§ Excerpted data
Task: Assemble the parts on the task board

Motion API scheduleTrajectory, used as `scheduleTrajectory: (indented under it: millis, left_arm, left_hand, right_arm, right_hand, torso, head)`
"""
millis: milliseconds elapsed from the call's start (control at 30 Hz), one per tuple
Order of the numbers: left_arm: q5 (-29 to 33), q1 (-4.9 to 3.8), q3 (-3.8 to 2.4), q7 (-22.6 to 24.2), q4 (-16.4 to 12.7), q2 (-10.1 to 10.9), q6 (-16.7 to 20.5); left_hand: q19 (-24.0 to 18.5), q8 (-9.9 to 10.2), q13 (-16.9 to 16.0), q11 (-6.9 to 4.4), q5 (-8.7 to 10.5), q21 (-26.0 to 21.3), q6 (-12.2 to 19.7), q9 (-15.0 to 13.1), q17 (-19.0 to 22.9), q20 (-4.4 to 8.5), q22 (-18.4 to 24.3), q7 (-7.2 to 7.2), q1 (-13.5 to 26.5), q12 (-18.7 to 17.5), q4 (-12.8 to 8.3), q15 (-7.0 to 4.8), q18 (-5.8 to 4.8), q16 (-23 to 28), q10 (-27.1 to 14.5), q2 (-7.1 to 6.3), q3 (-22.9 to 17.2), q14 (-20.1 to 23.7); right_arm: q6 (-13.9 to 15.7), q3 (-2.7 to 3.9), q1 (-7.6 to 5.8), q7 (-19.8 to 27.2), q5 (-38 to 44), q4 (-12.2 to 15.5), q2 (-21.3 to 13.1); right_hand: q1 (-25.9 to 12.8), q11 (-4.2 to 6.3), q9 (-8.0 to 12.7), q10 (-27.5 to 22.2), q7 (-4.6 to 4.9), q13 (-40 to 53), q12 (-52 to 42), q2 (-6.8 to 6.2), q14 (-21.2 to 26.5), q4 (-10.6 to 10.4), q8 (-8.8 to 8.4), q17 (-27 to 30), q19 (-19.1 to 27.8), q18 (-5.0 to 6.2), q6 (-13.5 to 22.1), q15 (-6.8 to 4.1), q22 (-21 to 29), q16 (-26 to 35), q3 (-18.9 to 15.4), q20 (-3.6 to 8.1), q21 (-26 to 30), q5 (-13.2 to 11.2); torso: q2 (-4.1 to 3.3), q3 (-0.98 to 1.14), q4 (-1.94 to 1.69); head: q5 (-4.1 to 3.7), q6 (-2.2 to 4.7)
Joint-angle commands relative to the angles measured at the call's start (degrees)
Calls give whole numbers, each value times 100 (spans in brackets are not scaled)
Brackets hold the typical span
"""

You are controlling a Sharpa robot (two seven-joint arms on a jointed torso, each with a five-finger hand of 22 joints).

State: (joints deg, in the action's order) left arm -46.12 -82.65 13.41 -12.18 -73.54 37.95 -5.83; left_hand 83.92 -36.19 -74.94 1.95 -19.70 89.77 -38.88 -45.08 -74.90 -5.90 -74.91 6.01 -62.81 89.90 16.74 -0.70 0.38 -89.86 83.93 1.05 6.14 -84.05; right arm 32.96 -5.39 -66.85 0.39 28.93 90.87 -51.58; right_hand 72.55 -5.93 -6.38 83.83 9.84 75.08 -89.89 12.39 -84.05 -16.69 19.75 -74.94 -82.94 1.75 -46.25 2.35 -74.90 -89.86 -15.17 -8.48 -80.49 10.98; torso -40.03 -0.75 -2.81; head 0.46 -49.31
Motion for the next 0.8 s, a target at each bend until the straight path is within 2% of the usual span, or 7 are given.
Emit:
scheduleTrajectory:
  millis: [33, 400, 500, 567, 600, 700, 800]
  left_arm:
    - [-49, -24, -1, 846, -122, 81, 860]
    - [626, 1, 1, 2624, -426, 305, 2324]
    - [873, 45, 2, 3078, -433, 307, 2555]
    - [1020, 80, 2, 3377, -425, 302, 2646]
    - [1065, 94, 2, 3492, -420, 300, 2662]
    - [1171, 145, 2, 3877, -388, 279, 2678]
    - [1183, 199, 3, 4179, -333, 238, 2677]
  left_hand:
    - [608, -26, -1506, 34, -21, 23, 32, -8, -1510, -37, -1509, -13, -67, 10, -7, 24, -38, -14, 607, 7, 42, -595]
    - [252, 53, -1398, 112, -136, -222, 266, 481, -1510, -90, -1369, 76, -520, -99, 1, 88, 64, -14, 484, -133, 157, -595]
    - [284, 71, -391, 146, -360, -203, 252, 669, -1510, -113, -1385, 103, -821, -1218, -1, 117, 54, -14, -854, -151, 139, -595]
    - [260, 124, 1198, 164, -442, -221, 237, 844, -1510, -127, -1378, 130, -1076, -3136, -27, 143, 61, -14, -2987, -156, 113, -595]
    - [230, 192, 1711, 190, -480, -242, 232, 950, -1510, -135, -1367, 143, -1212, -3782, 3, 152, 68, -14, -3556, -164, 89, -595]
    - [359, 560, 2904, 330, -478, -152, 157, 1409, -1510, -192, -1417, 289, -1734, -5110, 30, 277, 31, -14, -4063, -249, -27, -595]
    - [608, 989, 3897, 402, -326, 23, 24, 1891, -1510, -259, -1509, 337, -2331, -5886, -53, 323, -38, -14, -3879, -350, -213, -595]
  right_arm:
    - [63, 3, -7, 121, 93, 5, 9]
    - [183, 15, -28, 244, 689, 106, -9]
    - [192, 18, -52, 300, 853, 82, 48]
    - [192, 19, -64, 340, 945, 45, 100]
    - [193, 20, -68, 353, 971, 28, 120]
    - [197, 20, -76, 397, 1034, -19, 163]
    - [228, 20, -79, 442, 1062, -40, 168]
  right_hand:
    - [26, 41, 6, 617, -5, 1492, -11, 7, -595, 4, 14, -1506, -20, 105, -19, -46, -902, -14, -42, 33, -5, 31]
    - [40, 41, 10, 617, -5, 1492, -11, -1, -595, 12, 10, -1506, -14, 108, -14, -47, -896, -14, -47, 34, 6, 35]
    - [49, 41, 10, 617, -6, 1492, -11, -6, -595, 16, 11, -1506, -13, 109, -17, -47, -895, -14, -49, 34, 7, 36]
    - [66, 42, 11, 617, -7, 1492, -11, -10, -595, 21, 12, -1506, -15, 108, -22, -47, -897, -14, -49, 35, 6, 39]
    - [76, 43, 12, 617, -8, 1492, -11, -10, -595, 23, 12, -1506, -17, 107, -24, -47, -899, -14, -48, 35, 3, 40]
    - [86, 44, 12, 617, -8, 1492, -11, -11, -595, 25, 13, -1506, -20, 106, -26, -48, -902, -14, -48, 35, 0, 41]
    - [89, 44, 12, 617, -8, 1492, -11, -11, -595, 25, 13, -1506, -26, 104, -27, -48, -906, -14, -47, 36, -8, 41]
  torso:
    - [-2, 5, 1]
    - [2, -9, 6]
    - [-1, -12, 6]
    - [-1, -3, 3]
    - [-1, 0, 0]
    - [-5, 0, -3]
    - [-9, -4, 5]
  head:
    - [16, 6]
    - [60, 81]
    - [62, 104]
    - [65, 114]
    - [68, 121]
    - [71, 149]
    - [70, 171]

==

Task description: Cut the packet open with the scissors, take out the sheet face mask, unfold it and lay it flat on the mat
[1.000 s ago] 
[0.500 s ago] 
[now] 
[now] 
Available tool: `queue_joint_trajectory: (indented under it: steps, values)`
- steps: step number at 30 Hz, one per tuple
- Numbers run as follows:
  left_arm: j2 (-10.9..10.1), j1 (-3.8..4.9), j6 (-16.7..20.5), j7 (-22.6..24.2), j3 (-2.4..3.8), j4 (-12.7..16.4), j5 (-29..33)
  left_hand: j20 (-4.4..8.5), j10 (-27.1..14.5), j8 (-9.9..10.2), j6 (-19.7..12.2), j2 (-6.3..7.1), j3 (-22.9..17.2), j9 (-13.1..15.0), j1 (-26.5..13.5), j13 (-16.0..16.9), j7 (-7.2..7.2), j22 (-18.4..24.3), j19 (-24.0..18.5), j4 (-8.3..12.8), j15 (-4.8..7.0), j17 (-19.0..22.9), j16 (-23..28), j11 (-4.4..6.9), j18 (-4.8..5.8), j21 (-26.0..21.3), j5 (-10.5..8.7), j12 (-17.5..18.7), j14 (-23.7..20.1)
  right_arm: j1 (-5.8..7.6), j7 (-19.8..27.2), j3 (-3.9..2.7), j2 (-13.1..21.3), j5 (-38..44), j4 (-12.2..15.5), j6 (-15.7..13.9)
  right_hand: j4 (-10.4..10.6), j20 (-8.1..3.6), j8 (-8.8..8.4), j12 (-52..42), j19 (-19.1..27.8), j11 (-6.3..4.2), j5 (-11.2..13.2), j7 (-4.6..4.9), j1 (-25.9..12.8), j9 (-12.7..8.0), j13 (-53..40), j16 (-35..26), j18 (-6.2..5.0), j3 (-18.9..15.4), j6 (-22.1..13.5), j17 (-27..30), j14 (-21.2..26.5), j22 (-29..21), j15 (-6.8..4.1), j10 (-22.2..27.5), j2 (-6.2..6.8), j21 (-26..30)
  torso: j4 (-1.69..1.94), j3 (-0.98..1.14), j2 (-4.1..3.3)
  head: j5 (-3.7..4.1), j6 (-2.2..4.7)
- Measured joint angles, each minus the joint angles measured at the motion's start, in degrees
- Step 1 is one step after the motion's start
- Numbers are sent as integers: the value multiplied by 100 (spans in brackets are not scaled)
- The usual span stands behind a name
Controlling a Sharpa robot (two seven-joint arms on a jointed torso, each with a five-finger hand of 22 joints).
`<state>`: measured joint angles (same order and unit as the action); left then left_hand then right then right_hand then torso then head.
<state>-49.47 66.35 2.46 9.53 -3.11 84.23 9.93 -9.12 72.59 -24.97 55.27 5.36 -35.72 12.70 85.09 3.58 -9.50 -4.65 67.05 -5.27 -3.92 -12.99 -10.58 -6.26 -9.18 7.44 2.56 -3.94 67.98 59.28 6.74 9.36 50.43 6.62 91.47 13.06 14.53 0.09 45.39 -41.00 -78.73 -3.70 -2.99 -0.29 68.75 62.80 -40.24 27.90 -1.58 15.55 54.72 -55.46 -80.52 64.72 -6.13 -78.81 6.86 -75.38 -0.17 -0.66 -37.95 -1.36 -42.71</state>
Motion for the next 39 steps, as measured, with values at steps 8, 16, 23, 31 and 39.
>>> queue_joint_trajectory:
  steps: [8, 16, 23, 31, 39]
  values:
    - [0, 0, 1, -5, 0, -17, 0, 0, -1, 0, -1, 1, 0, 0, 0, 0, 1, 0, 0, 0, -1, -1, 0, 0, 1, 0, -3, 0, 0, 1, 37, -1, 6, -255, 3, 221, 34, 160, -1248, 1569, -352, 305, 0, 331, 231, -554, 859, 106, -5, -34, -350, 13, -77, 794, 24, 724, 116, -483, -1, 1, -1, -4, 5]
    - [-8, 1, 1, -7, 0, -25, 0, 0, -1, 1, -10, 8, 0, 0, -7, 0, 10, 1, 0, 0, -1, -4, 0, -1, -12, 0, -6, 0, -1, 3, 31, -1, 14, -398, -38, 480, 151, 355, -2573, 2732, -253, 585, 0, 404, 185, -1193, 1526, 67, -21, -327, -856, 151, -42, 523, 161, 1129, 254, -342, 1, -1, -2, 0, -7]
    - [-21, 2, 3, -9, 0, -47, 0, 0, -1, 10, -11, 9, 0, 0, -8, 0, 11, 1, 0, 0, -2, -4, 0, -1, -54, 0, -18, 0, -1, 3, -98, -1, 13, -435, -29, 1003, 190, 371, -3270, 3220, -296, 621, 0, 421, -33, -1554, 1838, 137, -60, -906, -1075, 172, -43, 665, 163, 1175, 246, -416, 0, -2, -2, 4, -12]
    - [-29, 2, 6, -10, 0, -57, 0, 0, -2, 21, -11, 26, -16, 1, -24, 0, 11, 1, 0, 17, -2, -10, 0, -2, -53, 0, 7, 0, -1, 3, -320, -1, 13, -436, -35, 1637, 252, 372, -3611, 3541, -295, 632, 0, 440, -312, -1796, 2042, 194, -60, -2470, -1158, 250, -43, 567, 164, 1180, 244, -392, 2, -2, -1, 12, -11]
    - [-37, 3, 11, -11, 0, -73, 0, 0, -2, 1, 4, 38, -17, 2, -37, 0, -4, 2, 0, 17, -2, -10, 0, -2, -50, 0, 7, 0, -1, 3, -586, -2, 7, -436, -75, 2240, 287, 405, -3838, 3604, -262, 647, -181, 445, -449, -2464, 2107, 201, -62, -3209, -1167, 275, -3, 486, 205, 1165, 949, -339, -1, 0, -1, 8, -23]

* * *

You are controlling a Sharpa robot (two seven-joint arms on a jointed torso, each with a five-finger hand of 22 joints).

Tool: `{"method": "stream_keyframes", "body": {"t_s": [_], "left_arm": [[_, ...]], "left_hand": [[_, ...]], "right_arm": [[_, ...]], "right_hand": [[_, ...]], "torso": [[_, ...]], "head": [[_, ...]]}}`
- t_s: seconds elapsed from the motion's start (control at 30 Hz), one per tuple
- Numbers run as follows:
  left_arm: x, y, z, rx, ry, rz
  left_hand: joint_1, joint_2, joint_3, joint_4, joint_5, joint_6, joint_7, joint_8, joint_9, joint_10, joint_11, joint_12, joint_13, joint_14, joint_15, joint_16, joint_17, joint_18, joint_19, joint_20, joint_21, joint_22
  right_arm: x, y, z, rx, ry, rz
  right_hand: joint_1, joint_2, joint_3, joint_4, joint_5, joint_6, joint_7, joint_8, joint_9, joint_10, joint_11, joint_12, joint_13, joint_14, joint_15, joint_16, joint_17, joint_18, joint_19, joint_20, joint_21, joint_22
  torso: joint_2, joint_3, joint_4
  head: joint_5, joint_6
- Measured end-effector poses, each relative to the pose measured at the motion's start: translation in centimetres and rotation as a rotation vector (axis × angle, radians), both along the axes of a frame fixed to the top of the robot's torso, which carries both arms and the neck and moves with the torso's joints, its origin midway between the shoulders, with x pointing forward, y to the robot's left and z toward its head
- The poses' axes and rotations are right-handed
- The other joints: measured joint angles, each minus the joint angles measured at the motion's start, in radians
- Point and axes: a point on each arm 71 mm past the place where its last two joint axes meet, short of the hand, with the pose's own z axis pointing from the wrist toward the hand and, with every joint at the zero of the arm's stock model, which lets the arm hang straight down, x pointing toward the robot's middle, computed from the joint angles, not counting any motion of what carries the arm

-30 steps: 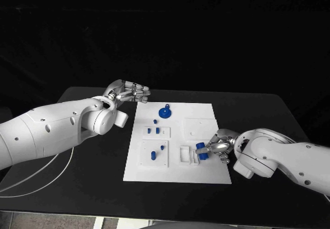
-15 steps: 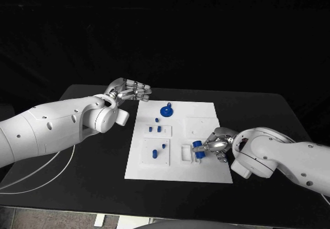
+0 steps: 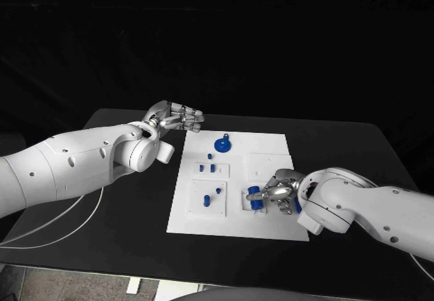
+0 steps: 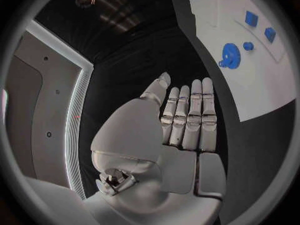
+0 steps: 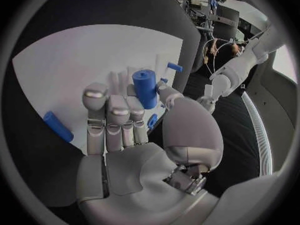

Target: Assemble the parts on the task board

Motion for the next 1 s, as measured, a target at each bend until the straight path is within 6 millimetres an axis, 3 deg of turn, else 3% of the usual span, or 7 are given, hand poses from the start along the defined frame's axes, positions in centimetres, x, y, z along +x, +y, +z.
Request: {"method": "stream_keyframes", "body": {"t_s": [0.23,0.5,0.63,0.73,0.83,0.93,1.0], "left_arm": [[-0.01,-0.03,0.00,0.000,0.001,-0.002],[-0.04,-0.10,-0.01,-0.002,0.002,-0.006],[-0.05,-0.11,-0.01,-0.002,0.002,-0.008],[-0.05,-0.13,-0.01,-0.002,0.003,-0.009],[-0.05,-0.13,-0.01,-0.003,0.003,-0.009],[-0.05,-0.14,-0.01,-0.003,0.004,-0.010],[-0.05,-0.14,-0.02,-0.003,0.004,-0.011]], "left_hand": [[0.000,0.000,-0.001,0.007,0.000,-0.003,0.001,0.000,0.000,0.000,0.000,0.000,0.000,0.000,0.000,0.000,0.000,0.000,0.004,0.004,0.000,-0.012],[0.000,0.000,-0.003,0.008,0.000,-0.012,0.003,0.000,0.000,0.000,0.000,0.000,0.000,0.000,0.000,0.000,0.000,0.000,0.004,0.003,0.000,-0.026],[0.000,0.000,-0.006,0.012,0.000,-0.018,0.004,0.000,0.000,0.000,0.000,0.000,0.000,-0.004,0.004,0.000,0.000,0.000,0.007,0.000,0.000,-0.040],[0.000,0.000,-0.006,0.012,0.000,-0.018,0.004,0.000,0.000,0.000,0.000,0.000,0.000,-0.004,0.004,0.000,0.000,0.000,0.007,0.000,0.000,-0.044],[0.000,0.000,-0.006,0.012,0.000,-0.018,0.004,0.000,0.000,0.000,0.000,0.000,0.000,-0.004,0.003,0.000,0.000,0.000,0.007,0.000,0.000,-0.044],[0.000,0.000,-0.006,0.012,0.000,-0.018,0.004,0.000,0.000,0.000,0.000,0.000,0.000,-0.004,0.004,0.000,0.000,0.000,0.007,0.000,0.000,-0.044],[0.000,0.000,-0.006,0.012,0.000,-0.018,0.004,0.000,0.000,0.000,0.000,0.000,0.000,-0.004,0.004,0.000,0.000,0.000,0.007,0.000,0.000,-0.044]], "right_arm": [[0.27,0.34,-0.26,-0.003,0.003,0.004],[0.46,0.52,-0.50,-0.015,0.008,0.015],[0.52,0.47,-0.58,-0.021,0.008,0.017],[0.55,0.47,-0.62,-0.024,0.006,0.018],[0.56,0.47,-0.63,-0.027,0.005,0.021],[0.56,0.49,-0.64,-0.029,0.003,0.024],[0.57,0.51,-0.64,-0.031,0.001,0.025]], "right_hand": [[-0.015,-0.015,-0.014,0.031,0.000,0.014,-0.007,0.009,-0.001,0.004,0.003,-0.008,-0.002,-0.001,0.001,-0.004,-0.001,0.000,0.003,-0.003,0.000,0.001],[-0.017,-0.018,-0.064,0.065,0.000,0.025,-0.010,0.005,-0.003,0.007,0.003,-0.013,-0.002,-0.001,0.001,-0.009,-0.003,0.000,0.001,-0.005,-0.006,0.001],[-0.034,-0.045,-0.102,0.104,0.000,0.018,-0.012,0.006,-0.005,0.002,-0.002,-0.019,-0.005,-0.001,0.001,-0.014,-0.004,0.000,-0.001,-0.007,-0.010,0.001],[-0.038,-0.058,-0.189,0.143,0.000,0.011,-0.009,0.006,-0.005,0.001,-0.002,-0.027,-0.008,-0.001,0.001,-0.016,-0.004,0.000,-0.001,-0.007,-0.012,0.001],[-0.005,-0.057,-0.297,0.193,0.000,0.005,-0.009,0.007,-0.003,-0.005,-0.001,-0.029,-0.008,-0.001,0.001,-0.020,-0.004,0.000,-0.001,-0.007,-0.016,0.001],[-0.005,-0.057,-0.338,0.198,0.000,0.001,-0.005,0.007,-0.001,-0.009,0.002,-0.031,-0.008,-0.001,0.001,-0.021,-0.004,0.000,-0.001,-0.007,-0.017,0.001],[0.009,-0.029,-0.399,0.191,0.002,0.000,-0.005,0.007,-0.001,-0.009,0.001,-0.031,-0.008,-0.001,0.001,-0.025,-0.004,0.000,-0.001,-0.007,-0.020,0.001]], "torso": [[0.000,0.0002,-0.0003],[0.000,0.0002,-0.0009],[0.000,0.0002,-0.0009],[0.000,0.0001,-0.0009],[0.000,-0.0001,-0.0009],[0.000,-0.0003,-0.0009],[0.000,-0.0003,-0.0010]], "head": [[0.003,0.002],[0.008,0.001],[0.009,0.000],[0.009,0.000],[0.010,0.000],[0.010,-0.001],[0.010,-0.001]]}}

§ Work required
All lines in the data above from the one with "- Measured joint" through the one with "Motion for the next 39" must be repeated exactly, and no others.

§ Result
- Measured joint angles, each minus the joint angles measured at the motion's start, in degrees
- Step 1 is one step after the motion's start
- Numbers are sent as integers: the value multiplied by 100 (spans in brackets are not scaled)
- The usual span stands behind a name
Controlling a Sharpa robot (two seven-joint arms on a jointed torso, each with a five-finger hand of 22 joints).
`<state>`: measured joint angles (same order and unit as the action); left then left_hand then right then right_hand then torso then head.
<state>-49.47 66.35 2.46 9.53 -3.11 84.23 9.93 -9.12 72.59 -24.97 55.27 5.36 -35.72 12.70 85.09 3.58 -9.50 -4.65 67.05 -5.27 -3.92 -12.99 -10.58 -6.26 -9.18 7.44 2.56 -3.94 67.98 59.28 6.74 9.36 50.43 6.62 91.47 13.06 14.53 0.09 45.39 -41.00 -78.73 -3.70 -2.99 -0.29 68.75 62.80 -40.24 27.90 -1.58 15.55 54.72 -55.46 -80.52 64.72 -6.13 -78.81 6.86 -75.38 -0.17 -0.66 -37.95 -1.36 -42.71</state>
Motion for the next 39 steps, as measured, with values at steps 8, 16, 23, 31 and 39.

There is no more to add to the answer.